A site in China contains 190-million-year old organic remains from non-avian dinosaurs and dinosaur embryos, and some of the world’s oldest known eggshells, according to a new study.
The study, published in the journal Nature, reveals for the first time how dinosaur embryos grew, developed and moved around within their eggs. The organic remains -- collagen discovered in bone -- also fuel hopes that many mysteries about dinosaurs may be resolved in the not-too-distant future.
“Our hope is that we may be able to recover collagen from these tissues in the future and do additional analyses,” project leader Robert Reisz told Discovery News. “This would take the study of early dinosaurs to another level.”
“Finding remnants of complex proteins in a 190-million-year-old fossil provides great promise for finding it in other extinct animals, if our targeted method is used,” added Reisz, a University of Mississauga paleontologist.
Reisz and his team recovered all of the remains at the world’s oldest known dinosaur embryo bone-bed, located near the city of Lufeng in Yunnan, China. The study focused on upper hind limb bones from 20 embryonic individuals of the giant herbivorous long-necked dinosaur Lufengosaurus, which was common to the area during the Jurassic period.
The bones showed very rapid growth, doubling in length within the eggs. This indicates that Lufengosaurus had a very short incubation period. The bones were also reshaped, even as they were in the shell, contracting and pulling on the hard bone tissue.
“This suggests that dinosaurs, like modern birds, moved around inside their eggs,” Reisz said. “It represents the first evidence of such movement in a dinosaur.”
Lufengosaurus, like many sauropods and their ancient relatives, grew to enormous sizes and spent their days feasting on large amounts of plant material. Given the new research, it is possible that all such dinosaurs started their growth spurts early, even before emerging into the world, but further analysis is required. No embryos have been found for iconic carnivorous dinosaurs, like T. rex.
While the discovered collagen is not technically “alive,” it was derived from what once were the dinosaur’s living tissues.
As for retrieving DNA, Reisz said, “You never know about what we may be able to find in the fossil record. We are continually breaking new ground.”
“However, resurrecting a dinosaur is out of the question,” he added, reminding that living birds are dinosaurs. Bringing a Jurassic animal into the present could therefore be a disaster, probably worse than what some movies have fictionally predicted. At the very least, such an animal -- if it wound up in the wild -- could wreck havoc on the existing ecosystem.
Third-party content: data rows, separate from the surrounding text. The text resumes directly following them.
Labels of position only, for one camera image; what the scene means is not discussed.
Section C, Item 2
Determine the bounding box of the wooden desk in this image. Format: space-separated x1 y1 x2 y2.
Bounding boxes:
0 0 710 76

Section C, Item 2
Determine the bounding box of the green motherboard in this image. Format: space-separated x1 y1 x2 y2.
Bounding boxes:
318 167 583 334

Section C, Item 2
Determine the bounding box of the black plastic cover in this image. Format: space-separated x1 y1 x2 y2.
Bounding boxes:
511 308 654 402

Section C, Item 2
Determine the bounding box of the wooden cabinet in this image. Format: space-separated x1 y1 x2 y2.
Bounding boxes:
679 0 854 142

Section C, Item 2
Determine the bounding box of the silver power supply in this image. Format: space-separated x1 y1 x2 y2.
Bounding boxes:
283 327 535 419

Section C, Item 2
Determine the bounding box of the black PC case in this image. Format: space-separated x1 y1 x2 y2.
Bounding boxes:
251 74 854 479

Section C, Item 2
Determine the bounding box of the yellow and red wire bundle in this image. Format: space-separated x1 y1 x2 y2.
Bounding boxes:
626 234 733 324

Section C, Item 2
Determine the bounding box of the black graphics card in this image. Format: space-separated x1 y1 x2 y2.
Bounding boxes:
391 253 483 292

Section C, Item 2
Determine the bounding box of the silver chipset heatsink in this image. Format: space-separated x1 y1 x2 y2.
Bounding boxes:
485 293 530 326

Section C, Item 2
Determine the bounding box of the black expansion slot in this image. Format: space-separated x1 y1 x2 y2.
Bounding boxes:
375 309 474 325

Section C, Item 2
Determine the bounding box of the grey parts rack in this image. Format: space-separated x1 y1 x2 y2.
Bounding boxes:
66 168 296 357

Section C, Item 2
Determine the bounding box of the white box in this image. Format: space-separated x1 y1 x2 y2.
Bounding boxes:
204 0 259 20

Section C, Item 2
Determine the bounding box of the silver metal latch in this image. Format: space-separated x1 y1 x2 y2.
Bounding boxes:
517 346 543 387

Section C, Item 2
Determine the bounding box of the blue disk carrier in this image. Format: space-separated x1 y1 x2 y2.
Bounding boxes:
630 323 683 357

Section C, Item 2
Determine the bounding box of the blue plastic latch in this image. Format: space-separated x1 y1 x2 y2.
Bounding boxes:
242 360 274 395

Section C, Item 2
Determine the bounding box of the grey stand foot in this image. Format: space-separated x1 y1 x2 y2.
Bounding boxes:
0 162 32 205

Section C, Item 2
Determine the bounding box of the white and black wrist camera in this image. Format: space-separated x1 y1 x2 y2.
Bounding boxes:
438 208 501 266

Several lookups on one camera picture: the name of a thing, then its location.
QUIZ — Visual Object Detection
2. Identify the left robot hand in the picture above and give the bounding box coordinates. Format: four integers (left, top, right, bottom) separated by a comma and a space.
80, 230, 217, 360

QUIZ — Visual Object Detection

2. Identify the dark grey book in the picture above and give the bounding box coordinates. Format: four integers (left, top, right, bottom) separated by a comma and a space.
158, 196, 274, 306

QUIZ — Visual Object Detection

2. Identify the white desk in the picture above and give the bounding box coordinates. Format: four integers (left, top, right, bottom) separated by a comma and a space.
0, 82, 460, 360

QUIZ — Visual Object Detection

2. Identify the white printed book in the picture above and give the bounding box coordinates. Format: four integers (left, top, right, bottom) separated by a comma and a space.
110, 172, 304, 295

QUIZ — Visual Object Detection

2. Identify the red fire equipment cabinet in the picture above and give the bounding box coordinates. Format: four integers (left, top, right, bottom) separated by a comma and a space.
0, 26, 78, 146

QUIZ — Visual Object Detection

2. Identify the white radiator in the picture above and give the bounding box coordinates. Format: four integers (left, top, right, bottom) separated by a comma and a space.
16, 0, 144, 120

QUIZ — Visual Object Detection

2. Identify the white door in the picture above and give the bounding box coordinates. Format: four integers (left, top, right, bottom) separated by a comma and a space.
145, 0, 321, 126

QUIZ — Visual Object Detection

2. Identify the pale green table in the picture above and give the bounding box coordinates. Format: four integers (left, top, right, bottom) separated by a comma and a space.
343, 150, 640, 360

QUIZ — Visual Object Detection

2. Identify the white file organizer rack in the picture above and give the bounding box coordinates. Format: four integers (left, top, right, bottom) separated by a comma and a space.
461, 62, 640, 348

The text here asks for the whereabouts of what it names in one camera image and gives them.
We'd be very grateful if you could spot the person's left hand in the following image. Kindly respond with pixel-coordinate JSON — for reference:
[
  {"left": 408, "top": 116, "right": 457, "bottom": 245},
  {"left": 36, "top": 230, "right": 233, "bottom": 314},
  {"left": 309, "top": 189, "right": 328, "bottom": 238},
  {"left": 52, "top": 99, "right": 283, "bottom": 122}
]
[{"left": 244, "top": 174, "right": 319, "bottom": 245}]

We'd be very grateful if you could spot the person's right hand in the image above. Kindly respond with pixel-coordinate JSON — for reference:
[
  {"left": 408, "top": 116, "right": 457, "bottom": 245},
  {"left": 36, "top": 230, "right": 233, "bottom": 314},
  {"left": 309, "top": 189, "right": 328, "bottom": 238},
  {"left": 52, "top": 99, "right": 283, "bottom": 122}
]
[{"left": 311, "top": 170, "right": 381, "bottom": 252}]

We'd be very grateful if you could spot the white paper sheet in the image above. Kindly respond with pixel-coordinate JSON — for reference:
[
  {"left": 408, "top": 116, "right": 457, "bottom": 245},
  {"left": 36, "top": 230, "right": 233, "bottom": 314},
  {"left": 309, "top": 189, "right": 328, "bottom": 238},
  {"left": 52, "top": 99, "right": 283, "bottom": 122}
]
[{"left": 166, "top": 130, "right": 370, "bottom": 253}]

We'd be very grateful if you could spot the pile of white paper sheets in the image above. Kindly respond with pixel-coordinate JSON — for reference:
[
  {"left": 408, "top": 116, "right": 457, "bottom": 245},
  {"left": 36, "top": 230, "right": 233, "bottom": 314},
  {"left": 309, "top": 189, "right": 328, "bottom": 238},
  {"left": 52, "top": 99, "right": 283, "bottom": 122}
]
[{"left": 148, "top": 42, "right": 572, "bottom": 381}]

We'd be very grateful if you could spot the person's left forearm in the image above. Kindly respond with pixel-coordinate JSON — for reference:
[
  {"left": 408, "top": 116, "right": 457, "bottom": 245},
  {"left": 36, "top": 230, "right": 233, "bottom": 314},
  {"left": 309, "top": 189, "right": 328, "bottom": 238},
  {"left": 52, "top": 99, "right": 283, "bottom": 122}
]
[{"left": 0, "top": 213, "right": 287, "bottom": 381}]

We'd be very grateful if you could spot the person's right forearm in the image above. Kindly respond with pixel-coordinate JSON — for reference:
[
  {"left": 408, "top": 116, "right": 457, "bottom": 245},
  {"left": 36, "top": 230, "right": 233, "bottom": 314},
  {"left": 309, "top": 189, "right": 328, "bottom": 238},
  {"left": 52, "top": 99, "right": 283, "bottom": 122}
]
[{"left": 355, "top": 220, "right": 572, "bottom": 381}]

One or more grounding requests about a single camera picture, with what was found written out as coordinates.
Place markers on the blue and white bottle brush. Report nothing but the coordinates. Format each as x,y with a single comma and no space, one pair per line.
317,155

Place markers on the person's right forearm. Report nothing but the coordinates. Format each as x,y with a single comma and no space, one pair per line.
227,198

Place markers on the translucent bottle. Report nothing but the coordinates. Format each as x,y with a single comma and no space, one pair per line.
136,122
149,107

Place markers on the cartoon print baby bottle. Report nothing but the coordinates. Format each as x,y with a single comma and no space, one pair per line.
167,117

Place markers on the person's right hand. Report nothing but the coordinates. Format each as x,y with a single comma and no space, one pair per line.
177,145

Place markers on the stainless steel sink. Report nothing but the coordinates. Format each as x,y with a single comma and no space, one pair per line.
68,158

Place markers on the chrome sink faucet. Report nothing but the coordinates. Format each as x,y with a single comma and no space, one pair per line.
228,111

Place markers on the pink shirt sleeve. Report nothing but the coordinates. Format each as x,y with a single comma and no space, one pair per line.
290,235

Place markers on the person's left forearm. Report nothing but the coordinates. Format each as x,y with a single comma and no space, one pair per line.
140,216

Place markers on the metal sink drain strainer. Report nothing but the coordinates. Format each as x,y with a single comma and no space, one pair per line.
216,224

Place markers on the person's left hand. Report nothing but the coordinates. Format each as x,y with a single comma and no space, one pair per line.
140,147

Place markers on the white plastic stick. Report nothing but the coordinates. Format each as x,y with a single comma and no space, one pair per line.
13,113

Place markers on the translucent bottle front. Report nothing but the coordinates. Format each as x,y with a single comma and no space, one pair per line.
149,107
Paleontologist Martin Sander of the University of Bonn told Discovery News that he agrees with the conclusions of the new paper, and said the tissue results “are great, because no other dinosaur embryo this old has ever been studied histologically.” (Histology is the study of microscopic tissue structures.)
David Evans, curator of vertebrate paleontology at the Royal Ontario Museum’s Department of Natural History, echoed Sander’s view.
“The early life history of most dinosaurs is poorly documented, and the fossil record of dinosaur embryos is particularly scant in the Triassic and Jurassic periods,” Evans said.